The purpose of the 2000 Amended and Restated Stock Option Plan is to promote our and our shareholders’ interests by aiding us in attracting and retaining employees, officers, consultants, independent contractors and directors, including non-employee directors, to offer these individuals incentives to put forth their maximum efforts for our success, and to afford these individuals an opportunity to acquire a proprietary interest in the company. This plan authorized the issuance of up to 1,009,545 shares of Common Stock pursuant to awards granted in any one or a combination of ISOs and non-qualified stock options including reload options, stock appreciation rights, restricted stock, restricted stock units, performance awards, other stock grants and other stock-based awards. The purchase price of shares underlying option grants is determined by the committee administering the plan, except in the case of ISOs, where the purchase price must be equal to or greater than the fair market value of the stock on the date of the grant. In addition, for plan participants who are 10% Owners, the purchase price for ISOs has to be equal to or greater than 110% of the fair market value of the stock on the date of the grant. Grants expire after ten years. Options vest at a rate determined by the committee administering the plan. The committee administering the plan has the authority to accelerate the exercisability of or restrictions affecting awards under the plan. There are 152,619 options outstanding under this plan, all of which are fully vested. This plan expires on January 27, 2013.

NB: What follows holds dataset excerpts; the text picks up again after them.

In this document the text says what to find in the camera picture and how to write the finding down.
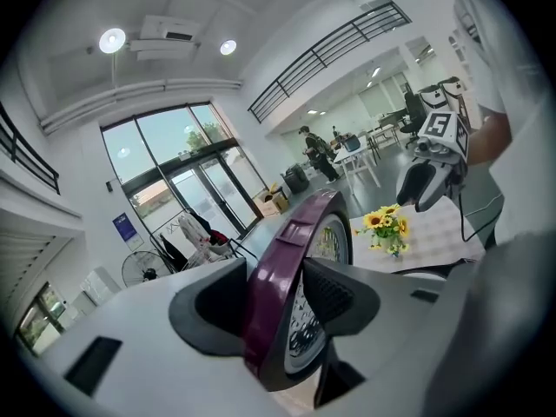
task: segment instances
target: metal railing
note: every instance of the metal railing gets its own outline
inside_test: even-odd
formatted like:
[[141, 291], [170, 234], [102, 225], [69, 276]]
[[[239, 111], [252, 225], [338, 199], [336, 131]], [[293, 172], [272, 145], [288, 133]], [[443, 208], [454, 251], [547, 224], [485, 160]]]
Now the metal railing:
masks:
[[0, 147], [11, 161], [21, 164], [60, 195], [59, 174], [30, 146], [0, 103]]
[[358, 46], [411, 23], [394, 3], [388, 2], [361, 14], [332, 31], [289, 65], [248, 108], [262, 122], [304, 83]]

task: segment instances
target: chair
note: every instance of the chair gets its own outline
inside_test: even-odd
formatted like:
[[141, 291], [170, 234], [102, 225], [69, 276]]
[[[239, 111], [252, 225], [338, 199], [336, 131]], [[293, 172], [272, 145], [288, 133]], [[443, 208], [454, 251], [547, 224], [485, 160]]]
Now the chair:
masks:
[[420, 101], [419, 96], [411, 92], [407, 92], [404, 95], [404, 98], [406, 99], [407, 113], [409, 114], [409, 124], [401, 127], [400, 131], [411, 135], [409, 141], [406, 143], [407, 148], [411, 142], [415, 142], [419, 139], [417, 132], [423, 126], [423, 123], [425, 123], [427, 113], [422, 102]]

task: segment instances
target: fan
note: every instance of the fan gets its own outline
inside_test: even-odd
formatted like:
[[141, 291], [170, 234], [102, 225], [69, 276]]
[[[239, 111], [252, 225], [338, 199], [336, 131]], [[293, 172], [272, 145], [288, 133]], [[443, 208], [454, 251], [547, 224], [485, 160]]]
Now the fan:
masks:
[[170, 271], [164, 260], [152, 252], [134, 252], [122, 265], [123, 282], [128, 288], [166, 275], [170, 275]]

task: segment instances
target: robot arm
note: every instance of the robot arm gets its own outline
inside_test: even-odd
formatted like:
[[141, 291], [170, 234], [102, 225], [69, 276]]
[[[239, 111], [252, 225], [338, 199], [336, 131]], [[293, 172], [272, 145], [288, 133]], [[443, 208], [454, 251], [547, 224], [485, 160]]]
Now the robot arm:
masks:
[[400, 172], [396, 201], [413, 202], [418, 212], [430, 209], [443, 195], [461, 190], [467, 174], [469, 133], [452, 111], [433, 111], [419, 131], [414, 158]]

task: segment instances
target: man
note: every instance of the man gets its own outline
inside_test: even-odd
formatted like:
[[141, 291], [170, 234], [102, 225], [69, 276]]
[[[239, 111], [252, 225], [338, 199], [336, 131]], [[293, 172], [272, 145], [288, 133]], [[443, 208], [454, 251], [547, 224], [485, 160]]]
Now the man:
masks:
[[307, 144], [307, 149], [303, 151], [303, 155], [307, 155], [311, 163], [328, 178], [327, 184], [340, 179], [334, 167], [328, 162], [327, 153], [330, 147], [327, 147], [326, 142], [316, 134], [311, 133], [307, 125], [300, 128], [299, 134], [305, 136], [305, 143]]
[[454, 12], [485, 117], [470, 136], [467, 163], [496, 160], [490, 172], [505, 198], [488, 244], [554, 229], [556, 103], [551, 84], [500, 0], [455, 0]]

The purpose of the 2003 Stock Option Plan is to aid us in attracting, developing and retaining employees, officers, directors and consultants. This plan authorized issuance of up to 1,187,700 shares of Common Stock pursuant to awards that could be granted in any one or a combination of ISOs and non-qualified stock options including reload options. The plan administrator determines the price of shares underlying option grants, but in the case of ISOs, the purchase price has to be equal to or greater than the fair market value of the stock on the date of the grant. In addition, for plan participants who are 10% Owners, the purchase price for ISOs has to be equal to or greater than 110% of the fair market value of the stock on the date of the grant. Grant expiration dates are not to exceed ten years except for ISOs granted to 10% Owners, in which case the expiration date is five years after the date of the grant. Options vest at a rate determined by the plan administrator. The plan administrator has the discretion to accelerate vesting of grants. There are 1,137,431 options outstanding under this plan, of which 799,153 are fully vested. This plan expires on December 31, 2012.

Amendment and Termination

The Board may at any time, and from time to time, terminate, modify or amend the Amended and Restated 2006 Equity Incentive Plan in any respect.  No awards under the Amended and Restated 2006 Equity Incentive Plan shall be granted after May 24, 2017.
 
OUR BOARD OF DIRECTORS HAS UNANIMOUSLY RECOMMENDED THAT STOCKHOLDERS VOTE “FOR” THE AMENDED AND RESTATED 2006 EQUITY INCENTIVE PLAN.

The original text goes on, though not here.